** Opening DATA UNDER STUDY block **

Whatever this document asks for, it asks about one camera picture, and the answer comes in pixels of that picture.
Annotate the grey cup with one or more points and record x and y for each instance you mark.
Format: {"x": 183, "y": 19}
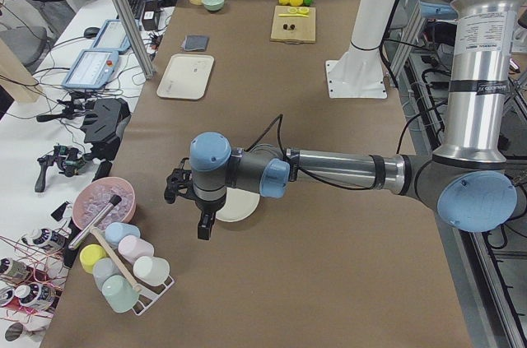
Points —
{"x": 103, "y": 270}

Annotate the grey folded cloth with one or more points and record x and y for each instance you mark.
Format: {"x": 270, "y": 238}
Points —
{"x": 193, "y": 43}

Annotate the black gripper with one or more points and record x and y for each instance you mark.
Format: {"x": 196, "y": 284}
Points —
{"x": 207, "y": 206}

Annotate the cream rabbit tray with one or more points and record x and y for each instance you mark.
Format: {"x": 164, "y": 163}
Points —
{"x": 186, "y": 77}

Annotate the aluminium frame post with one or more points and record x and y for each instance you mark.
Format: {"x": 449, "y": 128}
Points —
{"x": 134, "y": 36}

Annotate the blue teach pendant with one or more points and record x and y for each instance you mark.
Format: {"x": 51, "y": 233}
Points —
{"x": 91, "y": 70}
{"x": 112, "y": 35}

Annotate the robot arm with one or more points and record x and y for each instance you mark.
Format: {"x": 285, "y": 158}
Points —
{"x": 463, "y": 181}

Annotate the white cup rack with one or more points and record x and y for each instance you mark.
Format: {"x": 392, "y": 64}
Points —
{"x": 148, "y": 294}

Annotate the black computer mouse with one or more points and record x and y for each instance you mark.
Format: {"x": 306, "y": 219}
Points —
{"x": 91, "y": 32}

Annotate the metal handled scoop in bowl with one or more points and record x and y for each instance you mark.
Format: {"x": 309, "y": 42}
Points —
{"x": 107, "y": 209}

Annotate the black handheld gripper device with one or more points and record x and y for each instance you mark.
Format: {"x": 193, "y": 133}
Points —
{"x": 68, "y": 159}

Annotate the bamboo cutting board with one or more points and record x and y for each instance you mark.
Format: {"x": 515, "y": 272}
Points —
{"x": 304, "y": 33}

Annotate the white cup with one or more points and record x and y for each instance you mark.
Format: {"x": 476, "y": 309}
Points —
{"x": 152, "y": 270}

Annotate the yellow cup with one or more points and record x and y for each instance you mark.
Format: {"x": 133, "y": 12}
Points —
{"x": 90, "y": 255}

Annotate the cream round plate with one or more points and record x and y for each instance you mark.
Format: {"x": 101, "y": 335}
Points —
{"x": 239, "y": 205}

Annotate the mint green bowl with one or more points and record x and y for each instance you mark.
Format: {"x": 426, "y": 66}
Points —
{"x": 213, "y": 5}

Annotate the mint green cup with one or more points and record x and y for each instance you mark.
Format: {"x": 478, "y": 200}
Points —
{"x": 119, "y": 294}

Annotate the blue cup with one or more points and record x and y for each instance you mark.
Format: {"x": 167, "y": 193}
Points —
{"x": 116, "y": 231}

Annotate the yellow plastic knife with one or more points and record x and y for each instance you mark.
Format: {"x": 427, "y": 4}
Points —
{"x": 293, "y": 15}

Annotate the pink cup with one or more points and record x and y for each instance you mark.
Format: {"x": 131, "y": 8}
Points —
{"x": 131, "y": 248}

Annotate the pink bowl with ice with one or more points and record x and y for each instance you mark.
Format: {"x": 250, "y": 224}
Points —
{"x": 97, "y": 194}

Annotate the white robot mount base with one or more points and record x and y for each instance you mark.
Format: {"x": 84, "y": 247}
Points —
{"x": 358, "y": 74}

** Closing DATA UNDER STUDY block **
** Opening DATA UNDER STUDY block **

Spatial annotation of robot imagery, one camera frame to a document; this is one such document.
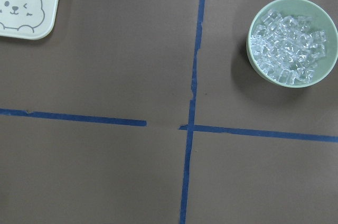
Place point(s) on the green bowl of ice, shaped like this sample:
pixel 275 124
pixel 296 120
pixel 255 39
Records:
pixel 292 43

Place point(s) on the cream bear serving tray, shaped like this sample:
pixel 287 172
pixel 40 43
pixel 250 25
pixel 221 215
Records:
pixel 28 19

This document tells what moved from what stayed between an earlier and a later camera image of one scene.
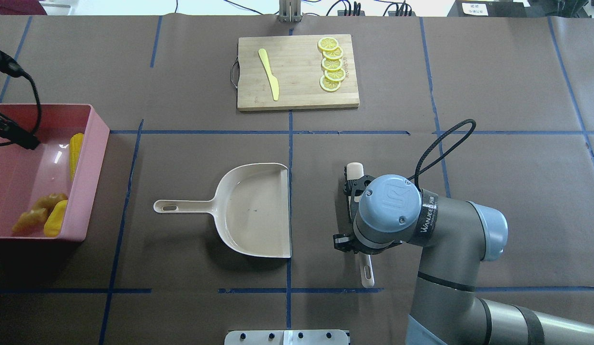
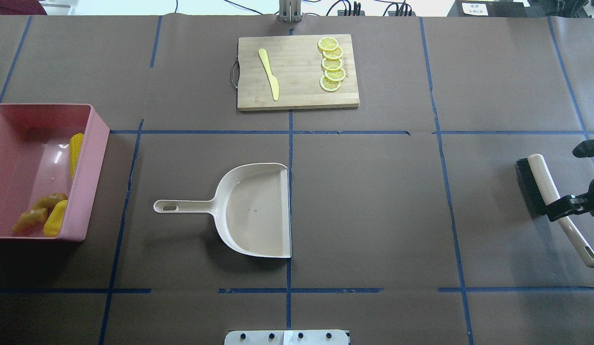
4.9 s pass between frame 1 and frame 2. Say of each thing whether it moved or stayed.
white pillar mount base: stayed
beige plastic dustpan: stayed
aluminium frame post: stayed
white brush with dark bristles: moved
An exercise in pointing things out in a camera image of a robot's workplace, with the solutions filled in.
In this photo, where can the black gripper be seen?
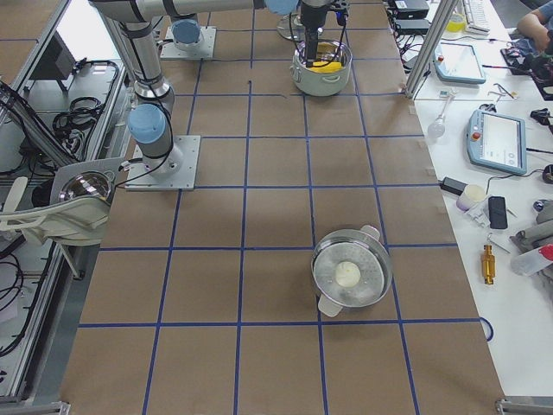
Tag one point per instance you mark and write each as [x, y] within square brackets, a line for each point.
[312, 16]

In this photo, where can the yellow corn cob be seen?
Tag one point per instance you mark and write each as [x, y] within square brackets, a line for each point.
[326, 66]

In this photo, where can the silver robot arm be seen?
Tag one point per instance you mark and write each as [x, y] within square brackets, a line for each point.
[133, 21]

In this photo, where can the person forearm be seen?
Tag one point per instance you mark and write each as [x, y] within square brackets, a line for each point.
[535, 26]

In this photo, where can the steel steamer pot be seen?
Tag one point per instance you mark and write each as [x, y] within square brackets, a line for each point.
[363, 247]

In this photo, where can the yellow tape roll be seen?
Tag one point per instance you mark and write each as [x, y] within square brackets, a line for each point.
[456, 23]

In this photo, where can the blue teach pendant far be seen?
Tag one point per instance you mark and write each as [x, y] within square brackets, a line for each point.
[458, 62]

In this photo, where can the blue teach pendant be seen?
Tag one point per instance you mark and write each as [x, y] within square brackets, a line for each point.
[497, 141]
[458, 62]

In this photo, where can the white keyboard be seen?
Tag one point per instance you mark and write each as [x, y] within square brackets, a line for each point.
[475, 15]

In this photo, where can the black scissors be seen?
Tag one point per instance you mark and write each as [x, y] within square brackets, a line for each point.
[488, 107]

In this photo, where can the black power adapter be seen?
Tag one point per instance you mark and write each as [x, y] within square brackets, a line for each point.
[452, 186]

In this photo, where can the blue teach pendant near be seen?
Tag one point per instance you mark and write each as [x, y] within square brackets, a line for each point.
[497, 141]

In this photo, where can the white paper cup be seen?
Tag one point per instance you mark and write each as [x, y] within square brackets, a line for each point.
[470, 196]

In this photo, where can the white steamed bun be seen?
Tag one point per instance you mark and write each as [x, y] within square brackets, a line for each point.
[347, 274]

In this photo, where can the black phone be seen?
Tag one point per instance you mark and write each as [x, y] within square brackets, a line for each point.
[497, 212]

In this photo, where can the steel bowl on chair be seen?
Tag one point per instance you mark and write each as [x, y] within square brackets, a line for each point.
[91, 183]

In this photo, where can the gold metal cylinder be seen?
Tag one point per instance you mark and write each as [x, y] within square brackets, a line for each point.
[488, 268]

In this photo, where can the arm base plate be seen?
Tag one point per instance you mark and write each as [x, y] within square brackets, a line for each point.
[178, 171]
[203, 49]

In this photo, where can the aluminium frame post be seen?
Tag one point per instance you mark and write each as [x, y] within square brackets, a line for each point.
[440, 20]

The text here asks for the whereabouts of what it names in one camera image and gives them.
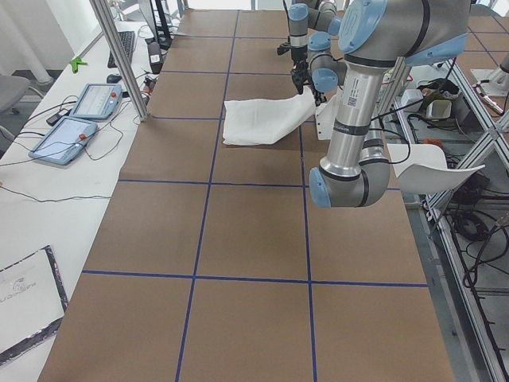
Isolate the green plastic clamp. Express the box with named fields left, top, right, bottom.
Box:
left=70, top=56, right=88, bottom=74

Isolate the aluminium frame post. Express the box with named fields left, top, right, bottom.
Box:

** Closing DATA UNDER STUDY block **

- _WHAT IS EXPECTED_:
Pull every line containing "asks" out of the data above.

- _RESULT OF THIS TASK_:
Whatever this document asks for, it asks about one camera picture, and the answer comes in pixels of that picture.
The text here asks for the whereabouts of what it names in one camera image and gives them.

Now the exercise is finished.